▶ EXTRACTED MATERIAL:
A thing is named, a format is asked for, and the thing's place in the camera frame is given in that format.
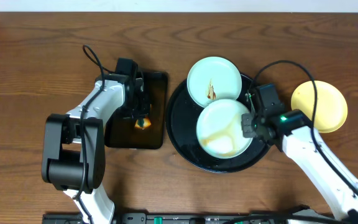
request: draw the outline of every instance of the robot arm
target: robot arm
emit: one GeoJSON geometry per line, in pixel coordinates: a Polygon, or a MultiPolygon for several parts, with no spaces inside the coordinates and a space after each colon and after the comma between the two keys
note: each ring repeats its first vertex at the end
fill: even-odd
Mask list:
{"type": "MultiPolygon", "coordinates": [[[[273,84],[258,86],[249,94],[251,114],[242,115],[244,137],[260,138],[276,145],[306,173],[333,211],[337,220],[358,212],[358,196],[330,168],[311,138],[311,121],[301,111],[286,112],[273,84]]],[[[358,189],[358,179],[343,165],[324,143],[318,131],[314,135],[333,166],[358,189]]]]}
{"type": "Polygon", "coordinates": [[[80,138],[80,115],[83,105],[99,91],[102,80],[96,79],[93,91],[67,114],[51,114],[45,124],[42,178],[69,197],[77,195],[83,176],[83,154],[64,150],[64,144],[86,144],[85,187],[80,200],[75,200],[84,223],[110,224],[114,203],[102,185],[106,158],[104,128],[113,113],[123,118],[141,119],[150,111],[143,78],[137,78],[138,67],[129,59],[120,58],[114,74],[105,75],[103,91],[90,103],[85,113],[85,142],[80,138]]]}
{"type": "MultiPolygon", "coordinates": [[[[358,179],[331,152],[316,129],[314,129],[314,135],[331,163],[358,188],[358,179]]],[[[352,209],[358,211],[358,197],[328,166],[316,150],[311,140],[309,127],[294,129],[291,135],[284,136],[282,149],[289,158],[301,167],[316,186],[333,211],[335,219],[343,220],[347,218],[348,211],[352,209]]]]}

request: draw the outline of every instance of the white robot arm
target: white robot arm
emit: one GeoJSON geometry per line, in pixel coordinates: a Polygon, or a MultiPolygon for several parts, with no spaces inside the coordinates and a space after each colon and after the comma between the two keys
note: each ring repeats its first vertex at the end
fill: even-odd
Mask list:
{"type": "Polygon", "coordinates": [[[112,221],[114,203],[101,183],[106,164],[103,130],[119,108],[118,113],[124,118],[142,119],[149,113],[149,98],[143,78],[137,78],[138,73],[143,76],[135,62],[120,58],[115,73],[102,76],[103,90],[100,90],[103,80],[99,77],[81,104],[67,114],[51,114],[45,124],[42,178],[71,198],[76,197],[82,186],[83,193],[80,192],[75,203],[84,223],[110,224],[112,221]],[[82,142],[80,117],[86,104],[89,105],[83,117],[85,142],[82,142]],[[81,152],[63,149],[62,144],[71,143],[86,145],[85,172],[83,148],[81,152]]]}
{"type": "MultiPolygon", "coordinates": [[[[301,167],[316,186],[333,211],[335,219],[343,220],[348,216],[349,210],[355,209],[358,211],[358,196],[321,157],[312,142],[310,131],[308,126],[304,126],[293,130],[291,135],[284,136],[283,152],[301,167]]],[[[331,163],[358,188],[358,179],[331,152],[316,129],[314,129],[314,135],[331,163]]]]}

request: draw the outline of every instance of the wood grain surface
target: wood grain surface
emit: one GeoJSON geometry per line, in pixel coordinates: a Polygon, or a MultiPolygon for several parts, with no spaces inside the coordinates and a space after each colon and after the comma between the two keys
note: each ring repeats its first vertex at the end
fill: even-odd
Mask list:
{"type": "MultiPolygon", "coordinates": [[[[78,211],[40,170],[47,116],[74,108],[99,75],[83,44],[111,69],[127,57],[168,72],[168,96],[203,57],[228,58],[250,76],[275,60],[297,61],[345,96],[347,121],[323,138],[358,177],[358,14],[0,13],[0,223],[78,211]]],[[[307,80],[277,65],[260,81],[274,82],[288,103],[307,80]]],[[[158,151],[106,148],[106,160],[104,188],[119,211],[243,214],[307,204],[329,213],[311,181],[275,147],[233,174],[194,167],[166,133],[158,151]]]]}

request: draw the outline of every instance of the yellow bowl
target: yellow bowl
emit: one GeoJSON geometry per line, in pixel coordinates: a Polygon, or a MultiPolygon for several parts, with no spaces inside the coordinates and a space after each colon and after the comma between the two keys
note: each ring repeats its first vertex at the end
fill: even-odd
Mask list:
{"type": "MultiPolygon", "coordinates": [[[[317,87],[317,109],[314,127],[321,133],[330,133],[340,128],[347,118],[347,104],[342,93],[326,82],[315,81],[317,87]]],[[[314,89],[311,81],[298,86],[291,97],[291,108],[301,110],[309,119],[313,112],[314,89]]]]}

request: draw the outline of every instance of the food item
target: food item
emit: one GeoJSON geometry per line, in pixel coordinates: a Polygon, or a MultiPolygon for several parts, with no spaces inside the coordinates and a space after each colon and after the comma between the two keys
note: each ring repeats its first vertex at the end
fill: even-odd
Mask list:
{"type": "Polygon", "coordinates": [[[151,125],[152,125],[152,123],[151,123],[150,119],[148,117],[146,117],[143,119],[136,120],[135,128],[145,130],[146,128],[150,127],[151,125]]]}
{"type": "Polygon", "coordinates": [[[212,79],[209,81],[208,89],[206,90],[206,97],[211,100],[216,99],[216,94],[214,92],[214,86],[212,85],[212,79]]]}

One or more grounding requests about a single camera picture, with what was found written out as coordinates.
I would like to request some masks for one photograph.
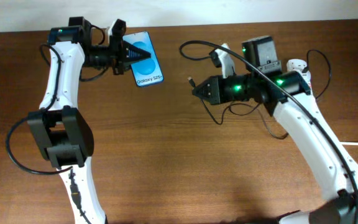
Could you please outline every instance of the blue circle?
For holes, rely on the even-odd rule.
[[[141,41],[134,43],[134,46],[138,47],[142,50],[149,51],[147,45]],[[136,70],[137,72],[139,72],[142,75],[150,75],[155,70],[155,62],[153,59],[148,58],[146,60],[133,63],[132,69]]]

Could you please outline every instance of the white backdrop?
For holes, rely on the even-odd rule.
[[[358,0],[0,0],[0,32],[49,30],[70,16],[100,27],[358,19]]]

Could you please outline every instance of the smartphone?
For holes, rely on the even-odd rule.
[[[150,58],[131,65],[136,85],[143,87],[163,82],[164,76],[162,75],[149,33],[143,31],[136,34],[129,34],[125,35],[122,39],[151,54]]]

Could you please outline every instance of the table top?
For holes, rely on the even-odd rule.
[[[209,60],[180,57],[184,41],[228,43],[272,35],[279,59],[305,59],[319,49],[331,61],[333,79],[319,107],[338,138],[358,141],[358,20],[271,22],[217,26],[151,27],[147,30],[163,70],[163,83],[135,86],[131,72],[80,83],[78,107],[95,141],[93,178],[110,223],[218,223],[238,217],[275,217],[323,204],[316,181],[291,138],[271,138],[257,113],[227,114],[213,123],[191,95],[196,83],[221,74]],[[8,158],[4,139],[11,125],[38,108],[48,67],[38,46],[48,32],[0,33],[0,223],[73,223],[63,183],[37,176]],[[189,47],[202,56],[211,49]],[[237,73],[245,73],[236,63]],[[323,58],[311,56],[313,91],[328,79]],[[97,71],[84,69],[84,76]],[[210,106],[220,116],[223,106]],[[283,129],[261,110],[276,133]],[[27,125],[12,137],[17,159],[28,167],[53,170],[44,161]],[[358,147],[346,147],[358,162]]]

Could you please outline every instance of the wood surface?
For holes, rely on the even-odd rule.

▶ ACTIVITY:
Print the data above verbatim from the first line through the line holding "target: white robot arm", leaving every picture out.

▶ ANSWER FOR THIS EXERCISE:
A thing is named, a format is asked for, and the thing's place in the camera frame is given in that format.
request: draw the outline of every instance of the robot arm
target: robot arm
emit: one GeoJSON geometry per line, in pixel coordinates: a Polygon, or a MultiPolygon for several parts, with no spaces inside the coordinates and a space after each colon and after the comma between the two keys
note: each ring repeats its first vertex at the end
fill: even-odd
Mask list:
{"type": "MultiPolygon", "coordinates": [[[[273,84],[258,86],[249,94],[251,114],[242,115],[244,137],[260,138],[276,145],[306,173],[333,211],[337,220],[358,212],[358,196],[330,168],[311,138],[311,121],[301,111],[286,112],[273,84]]],[[[358,189],[358,179],[343,165],[324,143],[318,131],[314,135],[333,166],[358,189]]]]}
{"type": "Polygon", "coordinates": [[[80,138],[80,115],[83,105],[99,91],[102,80],[96,79],[93,91],[67,114],[51,114],[45,124],[42,178],[69,197],[77,195],[83,176],[83,154],[64,150],[64,144],[86,144],[85,187],[80,200],[75,200],[84,223],[110,224],[114,203],[102,185],[106,158],[104,128],[113,113],[123,118],[141,119],[150,111],[143,78],[137,78],[138,67],[129,59],[120,58],[114,74],[105,75],[103,91],[90,103],[85,113],[85,142],[80,138]]]}
{"type": "MultiPolygon", "coordinates": [[[[358,179],[331,152],[316,129],[314,129],[314,135],[331,163],[358,188],[358,179]]],[[[352,209],[358,211],[358,197],[328,166],[316,150],[311,140],[309,127],[294,129],[291,135],[284,136],[282,149],[289,158],[301,167],[316,186],[333,211],[335,219],[343,220],[347,218],[348,211],[352,209]]]]}

request: draw the outline of every instance of the white robot arm
target: white robot arm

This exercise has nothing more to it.